Goal of the exercise:
Reproduce precisely the lines of the listing below, starting with the line that contains "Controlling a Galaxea" and stopping after the line that contains "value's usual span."; include nothing else.

Entries shown:
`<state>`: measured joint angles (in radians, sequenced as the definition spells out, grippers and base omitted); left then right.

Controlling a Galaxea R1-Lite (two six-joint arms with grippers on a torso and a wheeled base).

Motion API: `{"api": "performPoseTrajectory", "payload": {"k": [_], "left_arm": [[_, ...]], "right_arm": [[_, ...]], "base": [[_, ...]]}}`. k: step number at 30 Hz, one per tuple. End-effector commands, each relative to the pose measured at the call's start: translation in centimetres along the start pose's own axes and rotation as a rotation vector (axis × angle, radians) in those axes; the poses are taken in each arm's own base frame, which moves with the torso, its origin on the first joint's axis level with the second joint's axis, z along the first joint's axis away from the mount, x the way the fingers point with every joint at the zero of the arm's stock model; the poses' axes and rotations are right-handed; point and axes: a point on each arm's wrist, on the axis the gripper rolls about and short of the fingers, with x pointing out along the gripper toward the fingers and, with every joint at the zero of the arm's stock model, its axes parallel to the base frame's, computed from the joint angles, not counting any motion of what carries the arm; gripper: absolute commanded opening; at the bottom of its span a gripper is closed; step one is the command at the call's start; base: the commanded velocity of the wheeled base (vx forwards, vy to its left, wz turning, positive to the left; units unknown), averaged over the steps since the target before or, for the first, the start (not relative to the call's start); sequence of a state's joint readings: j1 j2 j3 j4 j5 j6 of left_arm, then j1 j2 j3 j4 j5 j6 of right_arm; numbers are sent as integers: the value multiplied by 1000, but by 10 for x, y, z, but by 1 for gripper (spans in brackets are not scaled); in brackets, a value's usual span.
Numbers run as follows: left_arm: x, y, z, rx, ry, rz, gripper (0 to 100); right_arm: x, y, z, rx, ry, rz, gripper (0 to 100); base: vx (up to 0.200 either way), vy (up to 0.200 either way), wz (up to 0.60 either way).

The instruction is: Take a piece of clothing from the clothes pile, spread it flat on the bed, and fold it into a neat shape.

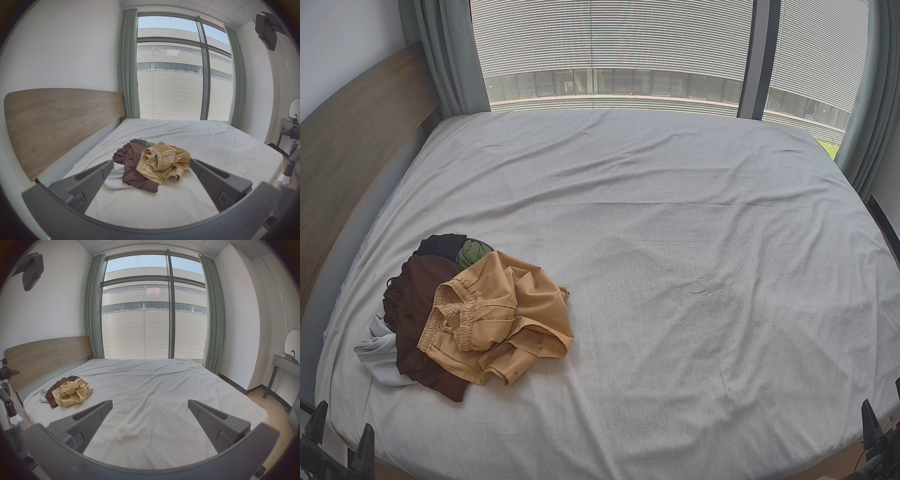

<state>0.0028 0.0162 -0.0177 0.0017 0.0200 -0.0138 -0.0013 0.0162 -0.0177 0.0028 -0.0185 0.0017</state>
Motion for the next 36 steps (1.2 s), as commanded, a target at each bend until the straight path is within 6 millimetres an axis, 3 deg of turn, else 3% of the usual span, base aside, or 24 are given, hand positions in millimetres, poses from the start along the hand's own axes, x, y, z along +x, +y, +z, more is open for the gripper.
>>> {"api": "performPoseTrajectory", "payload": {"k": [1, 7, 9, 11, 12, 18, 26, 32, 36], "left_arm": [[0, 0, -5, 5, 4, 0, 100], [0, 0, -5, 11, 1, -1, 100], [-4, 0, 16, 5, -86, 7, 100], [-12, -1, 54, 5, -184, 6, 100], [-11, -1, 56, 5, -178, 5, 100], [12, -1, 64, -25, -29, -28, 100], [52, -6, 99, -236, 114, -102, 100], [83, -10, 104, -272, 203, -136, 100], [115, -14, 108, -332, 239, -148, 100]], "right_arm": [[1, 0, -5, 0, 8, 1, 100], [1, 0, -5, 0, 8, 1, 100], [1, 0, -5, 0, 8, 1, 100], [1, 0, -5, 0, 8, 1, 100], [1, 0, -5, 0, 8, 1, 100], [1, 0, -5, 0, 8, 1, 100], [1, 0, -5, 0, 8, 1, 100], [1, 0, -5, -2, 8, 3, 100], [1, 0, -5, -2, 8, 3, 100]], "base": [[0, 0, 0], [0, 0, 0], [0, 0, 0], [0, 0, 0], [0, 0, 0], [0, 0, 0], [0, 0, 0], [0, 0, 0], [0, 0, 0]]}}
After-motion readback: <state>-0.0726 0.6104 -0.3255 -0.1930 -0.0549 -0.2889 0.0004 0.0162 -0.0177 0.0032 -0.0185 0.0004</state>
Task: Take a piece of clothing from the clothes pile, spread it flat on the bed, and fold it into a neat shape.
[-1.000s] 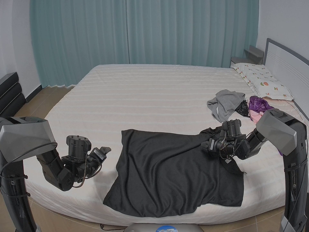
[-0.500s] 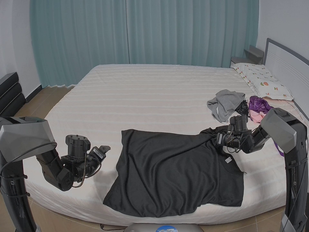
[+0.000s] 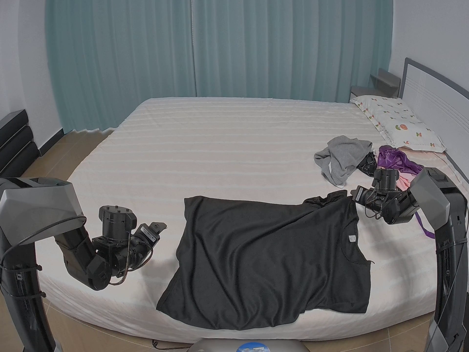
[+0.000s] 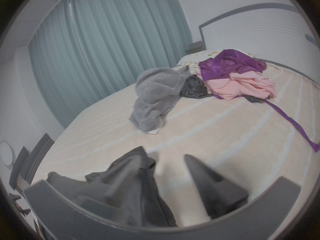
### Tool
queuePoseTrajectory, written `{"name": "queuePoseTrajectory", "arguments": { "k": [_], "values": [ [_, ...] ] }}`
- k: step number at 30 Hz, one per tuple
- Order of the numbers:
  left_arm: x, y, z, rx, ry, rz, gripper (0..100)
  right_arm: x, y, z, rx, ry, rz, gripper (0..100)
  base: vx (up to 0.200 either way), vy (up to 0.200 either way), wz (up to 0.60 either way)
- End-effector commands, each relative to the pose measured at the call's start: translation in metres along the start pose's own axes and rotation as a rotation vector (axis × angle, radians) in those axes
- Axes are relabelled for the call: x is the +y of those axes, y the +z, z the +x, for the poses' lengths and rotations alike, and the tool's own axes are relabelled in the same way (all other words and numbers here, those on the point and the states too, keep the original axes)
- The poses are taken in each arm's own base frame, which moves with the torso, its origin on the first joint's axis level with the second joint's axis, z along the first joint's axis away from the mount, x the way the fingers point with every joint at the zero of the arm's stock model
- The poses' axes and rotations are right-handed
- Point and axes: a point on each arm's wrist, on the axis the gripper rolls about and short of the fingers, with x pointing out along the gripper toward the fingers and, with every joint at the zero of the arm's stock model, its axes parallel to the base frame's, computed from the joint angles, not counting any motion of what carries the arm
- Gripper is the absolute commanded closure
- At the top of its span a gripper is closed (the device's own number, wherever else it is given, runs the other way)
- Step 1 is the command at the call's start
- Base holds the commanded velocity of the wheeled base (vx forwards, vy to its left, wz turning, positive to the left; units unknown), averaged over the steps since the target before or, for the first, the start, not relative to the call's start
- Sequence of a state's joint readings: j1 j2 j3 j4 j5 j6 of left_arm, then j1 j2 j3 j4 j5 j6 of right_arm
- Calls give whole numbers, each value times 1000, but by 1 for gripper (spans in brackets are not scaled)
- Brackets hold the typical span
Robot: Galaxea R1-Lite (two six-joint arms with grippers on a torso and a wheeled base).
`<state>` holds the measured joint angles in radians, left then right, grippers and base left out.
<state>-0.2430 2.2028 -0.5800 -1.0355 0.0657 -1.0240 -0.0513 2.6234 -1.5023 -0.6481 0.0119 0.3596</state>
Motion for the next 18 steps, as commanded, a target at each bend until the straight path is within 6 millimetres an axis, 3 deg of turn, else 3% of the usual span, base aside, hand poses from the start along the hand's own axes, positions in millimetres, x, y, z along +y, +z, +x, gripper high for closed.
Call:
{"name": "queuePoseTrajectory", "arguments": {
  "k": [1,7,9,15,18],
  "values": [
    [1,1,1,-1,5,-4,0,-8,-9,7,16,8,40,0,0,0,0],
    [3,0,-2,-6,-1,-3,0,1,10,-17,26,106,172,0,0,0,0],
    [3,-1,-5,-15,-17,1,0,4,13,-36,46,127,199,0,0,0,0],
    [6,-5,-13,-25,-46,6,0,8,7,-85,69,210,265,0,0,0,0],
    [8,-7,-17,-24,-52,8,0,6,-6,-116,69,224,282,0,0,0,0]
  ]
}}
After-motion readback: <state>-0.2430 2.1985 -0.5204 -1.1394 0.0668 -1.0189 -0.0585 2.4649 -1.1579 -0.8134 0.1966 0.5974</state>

Response to the exercise:
Controlling a Galaxea R1-Lite (two six-joint arms with grippers on a torso and a wheeled base).

Motion API: `{"api": "performPoseTrajectory", "payload": {"k": [_], "left_arm": [[_, ...]], "right_arm": [[_, ...]], "base": [[_, ...]]}}`. k: step number at 30 Hz, one per tuple. End-effector commands, each relative to the pose measured at the call's start: translation in centimetres along the start pose's own axes and rotation as a rotation vector (axis × angle, radians) in those axes; the poses are taken in each arm's own base frame, which moves with the torso, its origin on the first joint's axis level with the second joint's axis, z along the first joint's axis away from the mount, x the way the fingers point with every joint at the zero of the arm's stock model; the poses' axes and rotations are right-handed; point and axes: a point on each arm's wrist, on the axis the gripper rolls about and short of the fingers, with x pointing out along the gripper toward the fingers and, with every joint at the zero of the arm's stock model, its axes parallel to the base frame's, computed from the joint angles, not counting any motion of what carries the arm; gripper: absolute commanded opening; at the bottom of its span a gripper is closed; step one is the command at the call's start; base: the commanded velocity of the wheeled base (vx forwards, vy to its left, wz turning, positive to the left; units unknown), averaged over the steps since the target before or, for the first, the start (not relative to the call's start); sequence of a state's joint readings: j1 j2 j3 j4 j5 j6 of left_arm, then j1 j2 j3 j4 j5 j6 of right_arm; numbers are sent as integers: the value multiplied by 1000, but by 10 for x, y, z, but by 1 for gripper (spans in brackets are not scaled); in brackets, a value's usual span.

The answer requires no additions.